_YOUR TASK_
Copy, from the data below, each line that has the word "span".

*** Opening GIVEN MATERIAL ***

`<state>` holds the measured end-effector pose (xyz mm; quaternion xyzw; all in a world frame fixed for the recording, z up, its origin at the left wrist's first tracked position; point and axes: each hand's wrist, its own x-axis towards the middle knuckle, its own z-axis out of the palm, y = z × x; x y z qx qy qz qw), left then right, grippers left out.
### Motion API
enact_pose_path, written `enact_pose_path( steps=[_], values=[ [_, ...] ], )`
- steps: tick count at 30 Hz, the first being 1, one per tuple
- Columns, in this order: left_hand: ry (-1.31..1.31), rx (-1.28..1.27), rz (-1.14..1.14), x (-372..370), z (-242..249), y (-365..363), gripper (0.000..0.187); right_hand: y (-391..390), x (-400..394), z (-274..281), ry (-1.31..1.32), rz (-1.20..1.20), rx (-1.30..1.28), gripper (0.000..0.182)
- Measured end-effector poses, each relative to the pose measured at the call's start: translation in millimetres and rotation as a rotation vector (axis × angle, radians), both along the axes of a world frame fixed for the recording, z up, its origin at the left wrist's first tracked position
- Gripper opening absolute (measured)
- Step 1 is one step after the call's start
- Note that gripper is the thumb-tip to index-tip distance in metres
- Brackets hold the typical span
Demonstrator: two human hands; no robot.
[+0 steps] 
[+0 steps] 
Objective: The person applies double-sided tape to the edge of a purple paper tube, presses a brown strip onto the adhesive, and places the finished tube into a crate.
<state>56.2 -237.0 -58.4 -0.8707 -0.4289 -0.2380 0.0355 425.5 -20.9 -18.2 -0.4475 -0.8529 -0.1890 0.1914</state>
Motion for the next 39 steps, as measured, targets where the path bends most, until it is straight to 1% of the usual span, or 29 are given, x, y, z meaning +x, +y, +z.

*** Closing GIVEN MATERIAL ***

_RESPONSE TO THIS TASK_
- Brackets hold the typical span
Motion for the next 39 steps, as measured, targets where the path bends most, until it is straight to 1% of the usual span, or 29 are given, x, y, z meaning +x, +y, +z.

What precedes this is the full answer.